- [TASK REQUIREMENTS]: Only the lines below from the one that holds "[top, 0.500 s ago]" through the one that holds "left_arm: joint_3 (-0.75" should appear in the answer, copied exactly, end lines included and pictures omitted.

- [Dataset records]:

----------

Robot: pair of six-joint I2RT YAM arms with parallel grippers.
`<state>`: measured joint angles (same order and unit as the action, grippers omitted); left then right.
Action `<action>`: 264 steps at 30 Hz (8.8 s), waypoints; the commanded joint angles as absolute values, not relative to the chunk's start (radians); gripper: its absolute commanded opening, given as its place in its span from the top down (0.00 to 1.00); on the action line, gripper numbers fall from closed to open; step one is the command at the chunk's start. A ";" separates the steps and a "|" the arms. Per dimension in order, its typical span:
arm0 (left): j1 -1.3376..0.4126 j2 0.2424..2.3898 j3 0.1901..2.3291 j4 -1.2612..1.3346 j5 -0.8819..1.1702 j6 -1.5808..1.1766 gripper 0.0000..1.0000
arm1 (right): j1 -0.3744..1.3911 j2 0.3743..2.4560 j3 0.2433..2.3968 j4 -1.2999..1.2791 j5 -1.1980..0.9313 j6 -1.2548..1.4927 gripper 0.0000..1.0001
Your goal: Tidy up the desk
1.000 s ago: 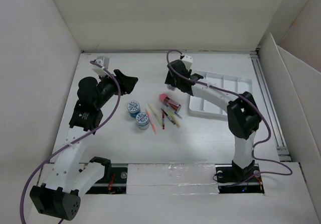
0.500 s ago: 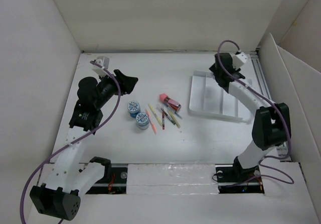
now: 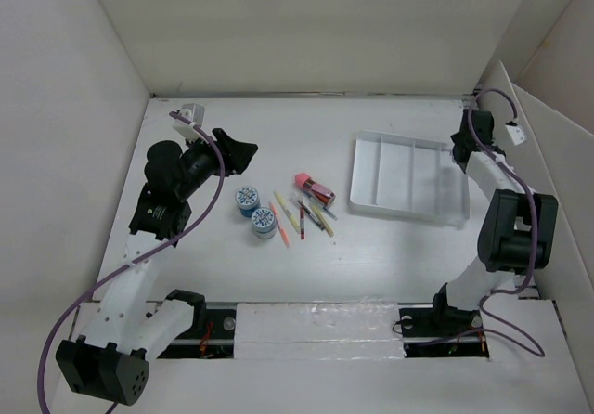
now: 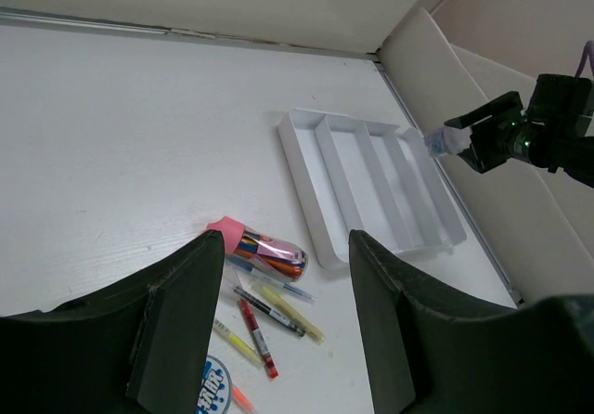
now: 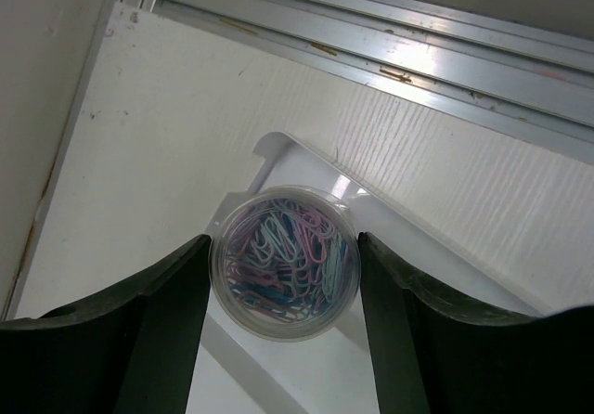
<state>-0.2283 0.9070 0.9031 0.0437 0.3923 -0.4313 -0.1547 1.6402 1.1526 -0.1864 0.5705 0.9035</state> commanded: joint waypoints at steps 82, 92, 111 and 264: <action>-0.230 0.830 0.945 -0.048 0.022 -0.520 0.26 | 1.144 1.849 1.447 -0.141 0.482 0.511 0.50; -0.230 0.821 0.942 -0.054 0.038 -0.520 0.26 | 0.703 1.425 1.127 0.045 0.428 0.753 0.50; -0.230 0.833 0.937 -0.035 0.083 -0.518 0.26 | 0.042 1.698 1.221 -0.176 0.620 0.893 0.49; -0.264 0.824 0.953 -0.035 0.081 -0.509 0.24 | 0.719 1.836 1.325 -0.285 0.259 0.535 0.26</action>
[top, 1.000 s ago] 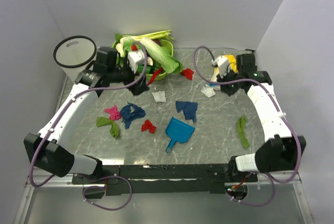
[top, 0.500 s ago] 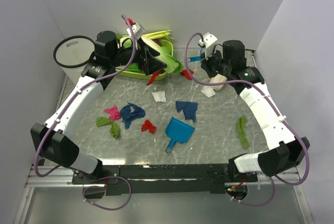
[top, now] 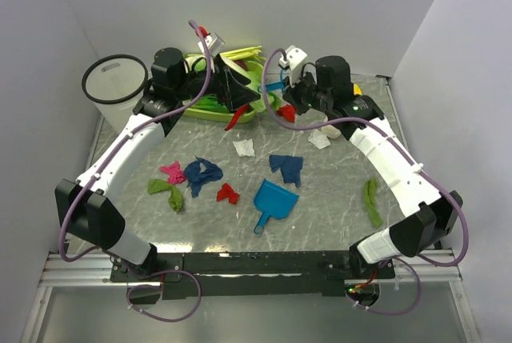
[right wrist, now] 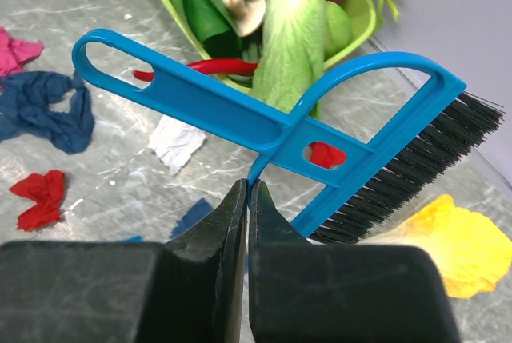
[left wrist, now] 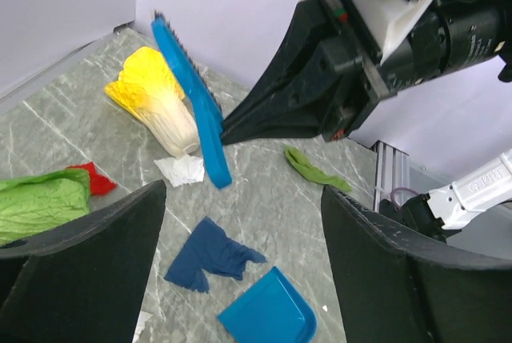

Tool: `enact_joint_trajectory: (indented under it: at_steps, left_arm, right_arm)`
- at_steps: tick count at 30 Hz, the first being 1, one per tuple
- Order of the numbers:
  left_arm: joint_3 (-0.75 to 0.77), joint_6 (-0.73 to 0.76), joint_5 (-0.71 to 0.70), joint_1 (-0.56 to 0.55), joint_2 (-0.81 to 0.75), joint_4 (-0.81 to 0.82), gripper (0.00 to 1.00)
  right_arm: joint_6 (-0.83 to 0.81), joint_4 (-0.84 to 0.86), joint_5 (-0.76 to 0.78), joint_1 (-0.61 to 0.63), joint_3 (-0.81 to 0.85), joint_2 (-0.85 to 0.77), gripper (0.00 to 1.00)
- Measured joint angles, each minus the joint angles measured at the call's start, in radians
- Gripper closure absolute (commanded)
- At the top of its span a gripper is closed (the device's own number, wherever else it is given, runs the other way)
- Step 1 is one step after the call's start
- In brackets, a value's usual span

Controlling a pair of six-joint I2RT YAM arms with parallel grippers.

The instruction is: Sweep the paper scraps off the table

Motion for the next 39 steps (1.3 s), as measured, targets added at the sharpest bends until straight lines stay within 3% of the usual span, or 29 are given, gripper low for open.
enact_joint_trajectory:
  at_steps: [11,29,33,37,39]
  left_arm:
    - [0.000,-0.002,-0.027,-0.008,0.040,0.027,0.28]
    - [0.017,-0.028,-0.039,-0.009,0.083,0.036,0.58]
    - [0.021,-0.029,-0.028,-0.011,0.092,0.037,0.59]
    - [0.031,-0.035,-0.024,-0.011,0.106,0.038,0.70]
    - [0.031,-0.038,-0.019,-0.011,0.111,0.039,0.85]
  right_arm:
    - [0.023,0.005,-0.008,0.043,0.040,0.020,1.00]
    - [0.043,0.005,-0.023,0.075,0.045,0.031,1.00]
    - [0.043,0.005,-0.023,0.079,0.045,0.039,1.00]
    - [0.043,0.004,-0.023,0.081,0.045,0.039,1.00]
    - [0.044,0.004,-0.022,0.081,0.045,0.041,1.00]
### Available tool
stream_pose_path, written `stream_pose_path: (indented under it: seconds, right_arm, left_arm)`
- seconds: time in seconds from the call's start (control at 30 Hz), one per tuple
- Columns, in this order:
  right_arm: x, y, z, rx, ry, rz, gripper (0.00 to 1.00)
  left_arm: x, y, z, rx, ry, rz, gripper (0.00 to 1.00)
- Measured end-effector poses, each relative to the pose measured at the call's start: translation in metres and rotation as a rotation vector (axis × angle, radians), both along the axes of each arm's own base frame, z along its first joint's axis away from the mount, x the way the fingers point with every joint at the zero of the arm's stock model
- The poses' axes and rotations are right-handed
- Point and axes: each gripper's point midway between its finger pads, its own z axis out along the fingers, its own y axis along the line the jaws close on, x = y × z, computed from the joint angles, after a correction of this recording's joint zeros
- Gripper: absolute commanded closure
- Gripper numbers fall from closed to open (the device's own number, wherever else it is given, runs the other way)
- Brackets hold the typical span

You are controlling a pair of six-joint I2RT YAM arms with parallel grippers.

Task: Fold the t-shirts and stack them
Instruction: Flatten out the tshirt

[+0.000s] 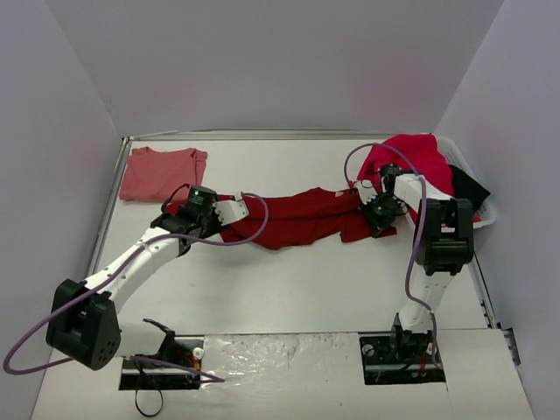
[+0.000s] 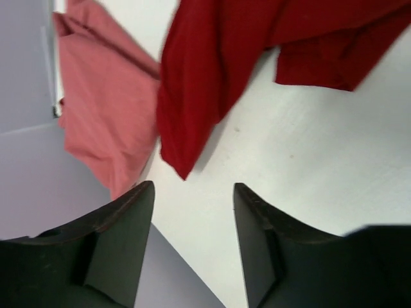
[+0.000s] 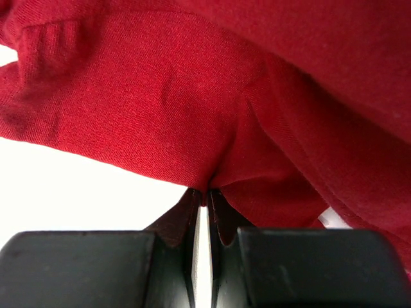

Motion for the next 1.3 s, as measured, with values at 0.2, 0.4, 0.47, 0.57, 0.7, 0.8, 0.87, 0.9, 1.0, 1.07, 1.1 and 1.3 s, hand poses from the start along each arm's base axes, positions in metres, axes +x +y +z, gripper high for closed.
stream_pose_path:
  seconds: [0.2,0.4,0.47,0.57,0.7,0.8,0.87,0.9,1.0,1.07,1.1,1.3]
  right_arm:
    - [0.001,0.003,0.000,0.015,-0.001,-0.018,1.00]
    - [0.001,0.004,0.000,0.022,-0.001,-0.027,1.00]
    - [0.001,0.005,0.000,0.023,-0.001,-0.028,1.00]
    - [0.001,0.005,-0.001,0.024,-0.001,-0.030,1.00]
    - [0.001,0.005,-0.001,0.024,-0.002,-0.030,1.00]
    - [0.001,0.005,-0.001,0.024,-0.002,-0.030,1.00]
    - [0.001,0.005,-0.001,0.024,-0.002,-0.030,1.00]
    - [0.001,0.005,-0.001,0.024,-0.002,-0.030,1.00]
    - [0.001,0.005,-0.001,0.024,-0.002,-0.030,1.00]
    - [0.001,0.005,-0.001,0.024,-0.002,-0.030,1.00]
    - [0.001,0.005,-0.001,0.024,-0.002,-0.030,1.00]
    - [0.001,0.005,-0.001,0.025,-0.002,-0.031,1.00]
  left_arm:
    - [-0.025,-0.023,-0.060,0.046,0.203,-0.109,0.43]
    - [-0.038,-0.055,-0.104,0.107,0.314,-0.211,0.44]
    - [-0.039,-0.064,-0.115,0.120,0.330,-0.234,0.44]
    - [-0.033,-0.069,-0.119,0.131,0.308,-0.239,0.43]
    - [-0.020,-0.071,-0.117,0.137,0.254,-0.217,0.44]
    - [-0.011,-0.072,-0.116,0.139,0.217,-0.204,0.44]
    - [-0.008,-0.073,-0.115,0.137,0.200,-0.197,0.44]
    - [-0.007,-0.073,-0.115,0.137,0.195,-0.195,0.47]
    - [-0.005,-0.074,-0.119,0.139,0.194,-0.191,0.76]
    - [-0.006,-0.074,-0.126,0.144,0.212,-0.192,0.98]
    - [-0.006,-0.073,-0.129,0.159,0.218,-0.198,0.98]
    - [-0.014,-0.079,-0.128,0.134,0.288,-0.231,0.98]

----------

- [EXPECTED ANSWER]:
[top, 0.500 s ago] 
[top, now] 
[right wrist, now] 
[left wrist, now] 

Tool: `enact_joint_trajectory: (indented under it: at_steps, left_arm, right_arm)`
- at_steps: tick count at 30 Hz, the first being 1, one per tuple
- Order of the numbers:
  left_arm: joint_3 (-0.75 to 0.77), joint_6 (-0.73 to 0.76), joint_5 (-0.71 to 0.70), joint_1 (-0.56 to 0.55), joint_2 (-0.81 to 0.75), joint_4 (-0.81 to 0.82), gripper (0.00 to 1.00)

The answer has been given in its entirety.